In the 21st century, the vision continues in such facilities as New Mexico’s Spaceport America.
Freeman said that in addition to Ehricke’s consummate studies, he “penned a number of short stories” that “addressed some of the most challenging questions facing science.” He wrote “fiction – to summarize the state of scientific knowledge at the time, and bring forth his hypotheses on subjects as broad as the biology of the creation of intelligent life, to the creation of the planets.”

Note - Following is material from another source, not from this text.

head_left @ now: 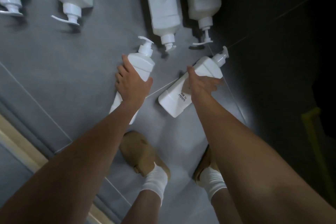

Ehricke’s writing turned into a lifelong passion. In November 1957, Astronautics magazine published what Freeman called his “seminal work,” Anthropology of Astronautics, in which he postulated his Three Fundamental Laws of Astronautics:
First Law: Nobody and nothing under the natural laws of his universe may impose any limitations on man except man himself.
Second Law: Not only the earth, but the entire solar system, and as much of the universe as he can reach under the laws of nature, are man’s rightful field of activity.
Third Law: By expanding through the universe, man fulfills his destiny as an element of life, endowed with the power of reason and the wisdom of the moral law within himself.
In 1948, Ehricke wrote the “space adventure, Expedition Ares – about a manned mission to Mars,” Freeman said. 21st Century Science and Technology magazine published the “optimistic tale of the future” for the first time in its spring 2003 issue. The story includes an “Earth-orbiting space station É the perilous trip for the crew through the asteroid belt,” various propulsions, and “even accidents.”
After World War II erupted, the military “drafted” Ehricke “into doing manual labor for the Third Reich,” Freeman wrote. “But no matter his circumstance, his passion for space flight never diminished.”
Ehricke was injured in France, recovered, then “served in a Panzer division on the Russian front” until he was “reassigned to (V-2) rocket development work at Peenemunde in June 1942,” said history.nasa.gov..
“‘Those were the ‘Wild West’ days of rocketry and space flight,” Freeman quoted Ehricke from a 1985 PBS Space Flight documentary. “The (rocket) lifted off with a roar, it lifted up straight, and, of course, we all screamed with delight. É Then came the enormous roar the whole sky seemed to vibrate. This kind of unearthly roaring sound was something human ears had never heard.”
As Germany’s downfall became imminent, Ehricke “helped move Peenemunde records into Bavaria, to keep them out of Russian hands,” said history.nasa.gov. Afterward, “Ehricke walked for 30 days to get to Berlin,” Freeman said. After being reunited, his wife “described the agonizing wait – hoping each day that an American military official would find Krafft, and that the Russian troops would not.”
“Ehricke wanted to work for the Americans,” said history.nasa.gov, “and he hid each time someone knocked on his door, waiting for the right caller. One day his wife answered the door and routinely said, ‘I don’t know where he is.’ As she did so, she recognized the insignia of a U.S. Army officer and immediately began screaming, ‘He’s here! He’s here!'”
He signed a contract with the Army in December 1946.
Ehricke “was greatly impressed with the wide open space and economic prosperity of America, especially having come from war-ravaged Europe,” Freeman wrote. He immigrated under Operation Paperclip, and was sent to Fort Bliss, Texas. “The initial purpose of bringing the German space pioneers to America was to transfer the knowledge, technology and experience of their more than 53 years of rocket research and development to the U.S. military.” Ehricke was assigned “to transfer his technical knowledge, from memory, of the German (V-2) to the military, and to carry out theoretical work.”